(Supplied data begins)

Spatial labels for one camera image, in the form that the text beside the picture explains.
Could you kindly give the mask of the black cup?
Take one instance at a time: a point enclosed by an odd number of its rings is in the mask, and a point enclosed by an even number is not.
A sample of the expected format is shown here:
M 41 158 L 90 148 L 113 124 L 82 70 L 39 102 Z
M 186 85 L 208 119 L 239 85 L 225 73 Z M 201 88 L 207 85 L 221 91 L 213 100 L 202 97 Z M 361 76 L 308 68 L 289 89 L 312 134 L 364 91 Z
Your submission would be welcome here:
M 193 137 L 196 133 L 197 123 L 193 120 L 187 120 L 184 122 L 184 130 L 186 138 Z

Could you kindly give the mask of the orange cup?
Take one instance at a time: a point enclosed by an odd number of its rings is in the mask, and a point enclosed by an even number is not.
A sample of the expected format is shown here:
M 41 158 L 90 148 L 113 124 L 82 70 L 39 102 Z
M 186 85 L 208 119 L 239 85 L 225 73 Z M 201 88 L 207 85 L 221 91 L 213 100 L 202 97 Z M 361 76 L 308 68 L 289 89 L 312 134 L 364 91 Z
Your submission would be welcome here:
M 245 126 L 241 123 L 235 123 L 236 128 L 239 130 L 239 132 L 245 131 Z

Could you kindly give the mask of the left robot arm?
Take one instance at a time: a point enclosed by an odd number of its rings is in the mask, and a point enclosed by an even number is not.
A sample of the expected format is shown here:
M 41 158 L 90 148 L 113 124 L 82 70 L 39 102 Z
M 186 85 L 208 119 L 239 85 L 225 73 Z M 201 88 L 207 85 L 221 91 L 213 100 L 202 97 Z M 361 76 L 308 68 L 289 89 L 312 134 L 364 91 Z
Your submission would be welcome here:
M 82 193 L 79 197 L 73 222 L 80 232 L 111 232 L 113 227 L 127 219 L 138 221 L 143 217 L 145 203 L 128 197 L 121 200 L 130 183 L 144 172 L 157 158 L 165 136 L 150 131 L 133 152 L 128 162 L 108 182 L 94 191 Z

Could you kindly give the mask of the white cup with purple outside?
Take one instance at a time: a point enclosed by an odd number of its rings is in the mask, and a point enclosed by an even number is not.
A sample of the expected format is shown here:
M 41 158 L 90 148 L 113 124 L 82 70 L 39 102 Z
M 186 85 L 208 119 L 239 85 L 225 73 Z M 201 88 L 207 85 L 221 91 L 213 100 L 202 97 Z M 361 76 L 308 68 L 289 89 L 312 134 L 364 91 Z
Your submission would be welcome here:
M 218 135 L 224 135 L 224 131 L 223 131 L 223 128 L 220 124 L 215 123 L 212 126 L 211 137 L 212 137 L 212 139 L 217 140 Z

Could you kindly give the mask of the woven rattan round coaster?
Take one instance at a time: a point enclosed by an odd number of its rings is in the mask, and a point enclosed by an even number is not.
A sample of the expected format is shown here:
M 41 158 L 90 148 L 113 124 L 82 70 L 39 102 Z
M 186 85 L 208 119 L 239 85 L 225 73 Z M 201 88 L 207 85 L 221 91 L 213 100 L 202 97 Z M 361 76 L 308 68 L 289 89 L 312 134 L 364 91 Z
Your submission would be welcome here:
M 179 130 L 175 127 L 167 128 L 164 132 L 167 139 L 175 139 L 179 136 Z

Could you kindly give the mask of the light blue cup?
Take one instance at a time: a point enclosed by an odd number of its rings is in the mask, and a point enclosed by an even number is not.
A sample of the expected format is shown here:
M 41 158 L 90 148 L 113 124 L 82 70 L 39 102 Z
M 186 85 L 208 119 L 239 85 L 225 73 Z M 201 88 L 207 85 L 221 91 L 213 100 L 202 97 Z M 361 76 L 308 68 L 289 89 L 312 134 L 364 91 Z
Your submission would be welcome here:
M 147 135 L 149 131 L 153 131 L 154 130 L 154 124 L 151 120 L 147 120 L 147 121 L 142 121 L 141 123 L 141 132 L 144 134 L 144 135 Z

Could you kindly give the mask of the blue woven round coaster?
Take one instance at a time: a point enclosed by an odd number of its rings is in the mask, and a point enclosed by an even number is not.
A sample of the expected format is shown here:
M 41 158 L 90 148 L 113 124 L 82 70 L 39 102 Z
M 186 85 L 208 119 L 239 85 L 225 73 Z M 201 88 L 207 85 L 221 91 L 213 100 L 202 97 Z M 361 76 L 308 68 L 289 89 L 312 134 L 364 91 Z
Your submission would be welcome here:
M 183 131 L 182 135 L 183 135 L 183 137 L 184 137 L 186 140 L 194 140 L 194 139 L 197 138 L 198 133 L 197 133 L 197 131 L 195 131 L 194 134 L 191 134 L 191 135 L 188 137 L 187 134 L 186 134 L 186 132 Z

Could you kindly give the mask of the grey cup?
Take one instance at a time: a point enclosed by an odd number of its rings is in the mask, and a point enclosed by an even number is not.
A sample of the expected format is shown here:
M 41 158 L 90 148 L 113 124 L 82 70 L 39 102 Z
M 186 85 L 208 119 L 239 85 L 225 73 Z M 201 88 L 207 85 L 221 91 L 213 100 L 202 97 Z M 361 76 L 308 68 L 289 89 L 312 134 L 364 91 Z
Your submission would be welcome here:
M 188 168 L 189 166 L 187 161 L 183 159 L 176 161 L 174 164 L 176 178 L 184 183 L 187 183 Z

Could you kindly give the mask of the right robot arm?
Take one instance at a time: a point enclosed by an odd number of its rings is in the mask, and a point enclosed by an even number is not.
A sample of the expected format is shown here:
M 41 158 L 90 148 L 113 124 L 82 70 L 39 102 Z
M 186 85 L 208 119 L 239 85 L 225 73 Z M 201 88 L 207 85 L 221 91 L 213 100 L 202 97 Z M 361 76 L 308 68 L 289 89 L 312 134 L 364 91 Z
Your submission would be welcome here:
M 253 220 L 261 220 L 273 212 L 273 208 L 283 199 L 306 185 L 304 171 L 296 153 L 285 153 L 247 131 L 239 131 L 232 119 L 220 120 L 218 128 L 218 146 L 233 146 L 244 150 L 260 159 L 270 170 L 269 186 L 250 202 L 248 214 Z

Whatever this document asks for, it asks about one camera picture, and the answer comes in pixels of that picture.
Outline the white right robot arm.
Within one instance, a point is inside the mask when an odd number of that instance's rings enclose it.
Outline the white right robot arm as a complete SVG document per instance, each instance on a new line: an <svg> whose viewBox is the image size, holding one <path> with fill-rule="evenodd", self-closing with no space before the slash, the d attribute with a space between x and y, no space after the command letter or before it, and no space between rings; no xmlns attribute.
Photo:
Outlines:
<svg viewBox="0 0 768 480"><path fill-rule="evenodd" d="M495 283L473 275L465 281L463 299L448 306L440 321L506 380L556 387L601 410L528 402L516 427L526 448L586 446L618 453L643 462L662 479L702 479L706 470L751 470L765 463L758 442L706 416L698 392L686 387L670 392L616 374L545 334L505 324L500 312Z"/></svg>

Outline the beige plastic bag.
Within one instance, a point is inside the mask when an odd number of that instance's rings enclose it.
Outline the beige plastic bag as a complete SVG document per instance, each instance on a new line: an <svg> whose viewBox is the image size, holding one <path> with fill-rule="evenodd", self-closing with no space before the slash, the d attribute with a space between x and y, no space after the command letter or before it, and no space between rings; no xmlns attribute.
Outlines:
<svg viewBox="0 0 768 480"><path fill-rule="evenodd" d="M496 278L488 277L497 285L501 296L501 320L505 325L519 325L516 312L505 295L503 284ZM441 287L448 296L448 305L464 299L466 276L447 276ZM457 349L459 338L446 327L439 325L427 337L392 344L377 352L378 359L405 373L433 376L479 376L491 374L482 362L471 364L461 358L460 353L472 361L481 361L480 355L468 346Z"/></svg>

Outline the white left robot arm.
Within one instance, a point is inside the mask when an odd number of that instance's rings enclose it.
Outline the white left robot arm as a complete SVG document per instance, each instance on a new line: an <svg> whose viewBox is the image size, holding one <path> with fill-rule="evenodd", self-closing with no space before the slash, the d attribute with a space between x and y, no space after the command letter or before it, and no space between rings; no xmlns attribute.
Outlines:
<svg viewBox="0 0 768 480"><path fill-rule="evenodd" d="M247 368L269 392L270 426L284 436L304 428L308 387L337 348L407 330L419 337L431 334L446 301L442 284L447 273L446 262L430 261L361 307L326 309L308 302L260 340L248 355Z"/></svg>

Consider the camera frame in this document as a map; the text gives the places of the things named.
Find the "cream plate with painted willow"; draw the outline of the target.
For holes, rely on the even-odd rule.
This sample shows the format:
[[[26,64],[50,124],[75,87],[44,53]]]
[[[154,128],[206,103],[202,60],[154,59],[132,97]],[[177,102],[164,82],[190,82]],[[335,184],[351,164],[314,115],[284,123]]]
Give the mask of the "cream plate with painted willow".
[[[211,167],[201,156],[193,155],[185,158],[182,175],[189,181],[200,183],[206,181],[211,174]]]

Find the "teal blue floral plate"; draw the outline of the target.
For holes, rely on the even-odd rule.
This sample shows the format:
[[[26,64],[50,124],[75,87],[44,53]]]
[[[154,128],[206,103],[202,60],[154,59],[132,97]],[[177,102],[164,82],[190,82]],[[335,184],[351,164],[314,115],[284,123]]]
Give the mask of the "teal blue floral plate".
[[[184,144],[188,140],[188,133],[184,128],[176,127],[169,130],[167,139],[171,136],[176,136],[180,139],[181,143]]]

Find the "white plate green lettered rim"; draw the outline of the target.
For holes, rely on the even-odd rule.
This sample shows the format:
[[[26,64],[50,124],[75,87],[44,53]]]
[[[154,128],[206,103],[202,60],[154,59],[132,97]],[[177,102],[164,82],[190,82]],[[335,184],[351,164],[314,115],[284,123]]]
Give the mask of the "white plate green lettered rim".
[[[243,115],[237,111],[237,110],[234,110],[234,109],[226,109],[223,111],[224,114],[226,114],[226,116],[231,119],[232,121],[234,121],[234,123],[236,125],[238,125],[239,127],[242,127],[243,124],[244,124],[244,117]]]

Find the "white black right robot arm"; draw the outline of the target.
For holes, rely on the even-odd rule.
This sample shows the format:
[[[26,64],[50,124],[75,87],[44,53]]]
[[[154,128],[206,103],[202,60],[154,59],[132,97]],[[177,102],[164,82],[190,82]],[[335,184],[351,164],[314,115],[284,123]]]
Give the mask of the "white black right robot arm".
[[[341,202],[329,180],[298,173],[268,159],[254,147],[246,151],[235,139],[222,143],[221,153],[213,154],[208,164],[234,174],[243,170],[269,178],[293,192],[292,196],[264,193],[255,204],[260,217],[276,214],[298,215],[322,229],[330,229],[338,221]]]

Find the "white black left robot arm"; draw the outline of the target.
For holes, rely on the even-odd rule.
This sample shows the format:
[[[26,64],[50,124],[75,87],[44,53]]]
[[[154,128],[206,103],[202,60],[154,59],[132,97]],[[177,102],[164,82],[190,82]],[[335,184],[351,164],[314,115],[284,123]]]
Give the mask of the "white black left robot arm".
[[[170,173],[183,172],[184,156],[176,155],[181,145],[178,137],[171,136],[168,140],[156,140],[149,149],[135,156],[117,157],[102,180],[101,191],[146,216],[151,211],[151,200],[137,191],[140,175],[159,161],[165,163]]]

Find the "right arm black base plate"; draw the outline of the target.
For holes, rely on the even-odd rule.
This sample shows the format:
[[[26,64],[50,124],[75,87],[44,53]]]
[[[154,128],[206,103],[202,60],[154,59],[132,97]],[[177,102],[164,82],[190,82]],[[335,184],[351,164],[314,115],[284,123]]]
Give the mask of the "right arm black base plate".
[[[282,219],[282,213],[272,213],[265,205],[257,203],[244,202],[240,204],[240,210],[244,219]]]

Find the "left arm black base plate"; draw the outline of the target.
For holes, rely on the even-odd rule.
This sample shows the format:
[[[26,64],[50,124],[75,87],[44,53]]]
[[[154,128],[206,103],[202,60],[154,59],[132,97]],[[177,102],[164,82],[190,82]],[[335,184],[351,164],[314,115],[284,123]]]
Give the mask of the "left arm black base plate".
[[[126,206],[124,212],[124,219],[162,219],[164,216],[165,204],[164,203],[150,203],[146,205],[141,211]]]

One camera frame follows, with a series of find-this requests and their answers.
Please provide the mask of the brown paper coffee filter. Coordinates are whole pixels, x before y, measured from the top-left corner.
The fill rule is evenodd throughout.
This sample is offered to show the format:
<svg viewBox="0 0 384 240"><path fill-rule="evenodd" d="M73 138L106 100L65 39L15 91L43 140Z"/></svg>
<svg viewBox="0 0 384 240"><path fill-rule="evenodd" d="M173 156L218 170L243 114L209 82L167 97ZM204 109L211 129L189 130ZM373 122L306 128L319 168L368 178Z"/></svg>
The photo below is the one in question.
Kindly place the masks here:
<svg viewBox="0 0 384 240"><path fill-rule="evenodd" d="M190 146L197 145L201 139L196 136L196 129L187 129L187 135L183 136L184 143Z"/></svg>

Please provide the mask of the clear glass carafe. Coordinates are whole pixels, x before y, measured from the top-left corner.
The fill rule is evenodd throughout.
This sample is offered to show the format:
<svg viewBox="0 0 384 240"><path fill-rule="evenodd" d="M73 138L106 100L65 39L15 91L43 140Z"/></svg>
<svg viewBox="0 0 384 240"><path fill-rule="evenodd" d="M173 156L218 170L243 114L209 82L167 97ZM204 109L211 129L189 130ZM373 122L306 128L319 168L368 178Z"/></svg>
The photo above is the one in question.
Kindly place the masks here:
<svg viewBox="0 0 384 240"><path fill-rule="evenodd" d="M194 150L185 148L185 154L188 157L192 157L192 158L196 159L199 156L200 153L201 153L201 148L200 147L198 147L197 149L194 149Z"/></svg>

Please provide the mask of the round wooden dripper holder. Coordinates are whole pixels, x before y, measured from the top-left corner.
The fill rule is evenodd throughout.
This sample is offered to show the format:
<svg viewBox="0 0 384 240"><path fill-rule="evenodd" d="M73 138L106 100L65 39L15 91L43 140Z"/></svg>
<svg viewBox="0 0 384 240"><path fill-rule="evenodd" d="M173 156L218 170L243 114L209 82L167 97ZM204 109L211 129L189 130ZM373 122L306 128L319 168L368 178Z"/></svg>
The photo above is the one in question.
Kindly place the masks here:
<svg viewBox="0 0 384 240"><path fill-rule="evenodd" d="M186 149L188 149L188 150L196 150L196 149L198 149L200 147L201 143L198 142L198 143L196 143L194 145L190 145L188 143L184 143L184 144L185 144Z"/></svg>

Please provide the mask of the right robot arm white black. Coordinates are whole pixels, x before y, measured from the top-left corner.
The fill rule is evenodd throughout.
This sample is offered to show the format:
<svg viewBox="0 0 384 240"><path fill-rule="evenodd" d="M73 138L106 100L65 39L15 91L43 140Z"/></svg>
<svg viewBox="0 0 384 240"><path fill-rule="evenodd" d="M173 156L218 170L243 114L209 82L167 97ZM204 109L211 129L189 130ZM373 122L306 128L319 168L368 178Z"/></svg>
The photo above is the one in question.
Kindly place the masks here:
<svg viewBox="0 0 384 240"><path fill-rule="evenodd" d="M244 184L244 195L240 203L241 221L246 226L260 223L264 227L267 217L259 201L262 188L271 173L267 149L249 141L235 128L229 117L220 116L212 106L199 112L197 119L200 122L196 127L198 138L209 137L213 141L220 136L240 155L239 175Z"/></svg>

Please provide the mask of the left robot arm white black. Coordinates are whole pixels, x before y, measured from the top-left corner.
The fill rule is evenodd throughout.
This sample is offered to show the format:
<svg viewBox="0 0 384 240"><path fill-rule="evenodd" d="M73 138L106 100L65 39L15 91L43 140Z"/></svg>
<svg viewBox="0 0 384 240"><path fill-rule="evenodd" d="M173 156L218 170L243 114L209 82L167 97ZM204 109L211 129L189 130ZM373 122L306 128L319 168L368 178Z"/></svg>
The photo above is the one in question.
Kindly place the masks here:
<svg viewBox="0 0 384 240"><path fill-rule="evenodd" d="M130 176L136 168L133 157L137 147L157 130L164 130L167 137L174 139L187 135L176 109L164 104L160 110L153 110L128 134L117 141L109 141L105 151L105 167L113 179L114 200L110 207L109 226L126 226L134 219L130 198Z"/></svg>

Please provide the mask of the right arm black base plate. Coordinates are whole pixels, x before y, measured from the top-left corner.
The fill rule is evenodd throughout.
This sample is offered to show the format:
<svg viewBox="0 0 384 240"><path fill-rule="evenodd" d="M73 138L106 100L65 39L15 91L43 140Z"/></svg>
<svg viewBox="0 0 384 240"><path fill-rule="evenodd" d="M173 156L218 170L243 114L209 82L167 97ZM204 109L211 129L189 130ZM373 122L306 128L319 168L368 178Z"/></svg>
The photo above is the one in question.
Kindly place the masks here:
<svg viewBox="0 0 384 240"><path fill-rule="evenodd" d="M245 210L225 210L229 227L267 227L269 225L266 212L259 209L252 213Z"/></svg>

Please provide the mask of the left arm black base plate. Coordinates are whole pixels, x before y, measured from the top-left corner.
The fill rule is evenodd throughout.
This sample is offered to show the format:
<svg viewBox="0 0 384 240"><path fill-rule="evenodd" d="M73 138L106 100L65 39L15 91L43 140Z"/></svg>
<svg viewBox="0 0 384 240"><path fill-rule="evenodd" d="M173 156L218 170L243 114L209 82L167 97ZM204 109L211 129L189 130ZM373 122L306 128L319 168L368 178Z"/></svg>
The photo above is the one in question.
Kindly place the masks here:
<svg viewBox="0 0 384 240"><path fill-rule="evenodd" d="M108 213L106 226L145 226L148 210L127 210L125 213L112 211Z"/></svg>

(Supplied data ends)

**What this task involves**
Where does the string "draw" appear in the records above? Show every line that holds it.

**Answer section**
Find the "cream plate with painted willow"; draw the outline of the target.
Find the "teal blue floral plate"; draw the outline of the target.
Find the "white plate green lettered rim"; draw the outline of the target.
Find the "white black right robot arm"; draw the outline of the target.
Find the "white black left robot arm"; draw the outline of the target.
Find the "right arm black base plate"; draw the outline of the target.
Find the "left arm black base plate"; draw the outline of the target.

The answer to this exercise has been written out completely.